Dataset extract Block Start
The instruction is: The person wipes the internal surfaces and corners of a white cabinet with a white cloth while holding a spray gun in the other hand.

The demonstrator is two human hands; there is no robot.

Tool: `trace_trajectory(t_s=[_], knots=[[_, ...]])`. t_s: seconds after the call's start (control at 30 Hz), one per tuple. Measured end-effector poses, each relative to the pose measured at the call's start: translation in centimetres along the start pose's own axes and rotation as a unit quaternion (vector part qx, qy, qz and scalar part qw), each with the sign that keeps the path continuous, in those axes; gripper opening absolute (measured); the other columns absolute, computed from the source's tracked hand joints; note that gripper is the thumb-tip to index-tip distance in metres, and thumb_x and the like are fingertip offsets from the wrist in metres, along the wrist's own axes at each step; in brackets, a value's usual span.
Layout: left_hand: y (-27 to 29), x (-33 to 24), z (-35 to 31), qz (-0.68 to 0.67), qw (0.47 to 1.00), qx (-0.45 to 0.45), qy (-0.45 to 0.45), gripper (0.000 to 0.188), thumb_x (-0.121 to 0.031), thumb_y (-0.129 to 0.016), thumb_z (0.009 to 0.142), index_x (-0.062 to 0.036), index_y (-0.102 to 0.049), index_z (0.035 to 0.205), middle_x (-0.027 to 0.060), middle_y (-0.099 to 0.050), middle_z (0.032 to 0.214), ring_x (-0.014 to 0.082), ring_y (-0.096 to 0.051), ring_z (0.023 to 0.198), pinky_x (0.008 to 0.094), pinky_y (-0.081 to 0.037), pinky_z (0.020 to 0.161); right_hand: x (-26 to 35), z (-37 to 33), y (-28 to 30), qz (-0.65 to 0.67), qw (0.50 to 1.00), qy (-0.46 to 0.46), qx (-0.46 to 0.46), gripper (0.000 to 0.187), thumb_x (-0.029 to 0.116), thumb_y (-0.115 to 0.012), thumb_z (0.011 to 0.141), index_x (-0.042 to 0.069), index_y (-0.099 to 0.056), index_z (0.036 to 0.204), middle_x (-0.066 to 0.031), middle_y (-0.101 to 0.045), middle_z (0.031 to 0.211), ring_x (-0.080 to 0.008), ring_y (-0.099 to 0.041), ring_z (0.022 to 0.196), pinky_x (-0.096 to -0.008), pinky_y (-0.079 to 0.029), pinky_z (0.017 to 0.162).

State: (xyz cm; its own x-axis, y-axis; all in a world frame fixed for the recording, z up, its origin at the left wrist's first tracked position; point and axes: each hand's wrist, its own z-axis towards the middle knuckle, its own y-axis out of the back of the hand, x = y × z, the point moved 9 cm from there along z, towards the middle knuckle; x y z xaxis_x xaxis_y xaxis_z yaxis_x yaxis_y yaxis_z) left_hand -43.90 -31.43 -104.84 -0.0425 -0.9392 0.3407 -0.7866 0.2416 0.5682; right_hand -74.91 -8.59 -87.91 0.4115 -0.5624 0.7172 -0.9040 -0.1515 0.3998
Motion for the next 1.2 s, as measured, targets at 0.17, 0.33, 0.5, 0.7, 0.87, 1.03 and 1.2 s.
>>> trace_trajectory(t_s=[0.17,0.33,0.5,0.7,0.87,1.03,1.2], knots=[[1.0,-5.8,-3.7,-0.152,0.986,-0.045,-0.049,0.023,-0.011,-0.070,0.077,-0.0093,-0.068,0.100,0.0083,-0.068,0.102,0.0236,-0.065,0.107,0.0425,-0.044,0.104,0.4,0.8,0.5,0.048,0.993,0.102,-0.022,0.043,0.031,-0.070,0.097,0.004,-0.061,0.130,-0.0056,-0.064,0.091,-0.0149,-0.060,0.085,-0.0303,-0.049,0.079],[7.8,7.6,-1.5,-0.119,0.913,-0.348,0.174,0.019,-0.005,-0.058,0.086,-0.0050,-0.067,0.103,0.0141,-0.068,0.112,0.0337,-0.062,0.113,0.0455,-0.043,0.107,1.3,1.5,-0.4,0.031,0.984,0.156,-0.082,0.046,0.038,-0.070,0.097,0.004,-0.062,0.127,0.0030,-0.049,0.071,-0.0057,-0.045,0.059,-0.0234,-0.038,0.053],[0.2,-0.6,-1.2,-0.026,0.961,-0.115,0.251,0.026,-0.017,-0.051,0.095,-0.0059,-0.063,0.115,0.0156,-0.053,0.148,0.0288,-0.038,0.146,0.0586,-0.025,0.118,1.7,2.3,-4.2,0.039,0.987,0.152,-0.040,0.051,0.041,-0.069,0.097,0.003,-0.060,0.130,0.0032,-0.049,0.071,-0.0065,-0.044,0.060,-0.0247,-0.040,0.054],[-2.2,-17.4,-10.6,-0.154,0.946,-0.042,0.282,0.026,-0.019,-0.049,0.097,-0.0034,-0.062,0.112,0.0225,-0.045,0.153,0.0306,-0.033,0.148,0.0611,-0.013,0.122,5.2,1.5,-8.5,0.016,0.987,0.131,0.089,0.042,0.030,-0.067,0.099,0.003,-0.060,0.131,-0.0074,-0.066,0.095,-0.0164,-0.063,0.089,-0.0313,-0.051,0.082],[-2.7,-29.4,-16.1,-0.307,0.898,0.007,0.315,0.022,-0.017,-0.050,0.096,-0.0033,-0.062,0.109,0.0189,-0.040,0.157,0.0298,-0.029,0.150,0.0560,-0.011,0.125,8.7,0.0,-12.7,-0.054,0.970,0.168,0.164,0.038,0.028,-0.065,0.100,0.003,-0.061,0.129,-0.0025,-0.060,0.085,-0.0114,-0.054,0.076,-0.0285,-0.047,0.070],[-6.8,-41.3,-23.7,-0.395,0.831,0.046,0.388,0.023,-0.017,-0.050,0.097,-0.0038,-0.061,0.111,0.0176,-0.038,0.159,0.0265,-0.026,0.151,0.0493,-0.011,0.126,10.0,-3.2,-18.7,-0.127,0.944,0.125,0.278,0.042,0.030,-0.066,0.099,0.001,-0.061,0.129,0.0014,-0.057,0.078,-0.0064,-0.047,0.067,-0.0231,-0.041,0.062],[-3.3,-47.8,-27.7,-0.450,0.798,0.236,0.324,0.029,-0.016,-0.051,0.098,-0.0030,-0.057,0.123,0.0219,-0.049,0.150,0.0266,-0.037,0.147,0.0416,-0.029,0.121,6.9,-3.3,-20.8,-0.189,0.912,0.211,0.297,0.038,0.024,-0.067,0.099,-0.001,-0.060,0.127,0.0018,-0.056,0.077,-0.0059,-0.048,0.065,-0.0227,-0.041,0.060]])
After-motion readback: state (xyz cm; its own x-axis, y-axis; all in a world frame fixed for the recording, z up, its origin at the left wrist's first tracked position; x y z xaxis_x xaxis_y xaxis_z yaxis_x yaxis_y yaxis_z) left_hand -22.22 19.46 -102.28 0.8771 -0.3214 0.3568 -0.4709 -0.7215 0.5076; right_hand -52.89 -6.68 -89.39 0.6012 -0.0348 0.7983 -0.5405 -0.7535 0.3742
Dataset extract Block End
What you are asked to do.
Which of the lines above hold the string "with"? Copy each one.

Solution for this exercise.
The instruction is: The person wipes the internal surfaces and corners of a white cabinet with a white cloth while holding a spray gun in the other hand.
Tool: `trace_trajectory(t_s=[_], knots=[[_, ...]])`. t_s: seconds after the call's start (control at 30 Hz), one per tuple. Measured end-effector poses, each relative to the pose measured at the call's start: translation in centimetres along the start pose's own axes and rotation as a unit quaternion (vector part qx, qy, qz and scalar part qw), each with the sign that keeps the path continuous, in those axes; gripper opening absolute (measured); the other columns absolute, computed from the source's tracked hand joints; note that gripper is the thumb-tip to index-tip distance in metres, and thumb_x and the like are fingertip offsets from the wrist in metres, along the wrist's own axes at each step; in brackets, a value's usual span.

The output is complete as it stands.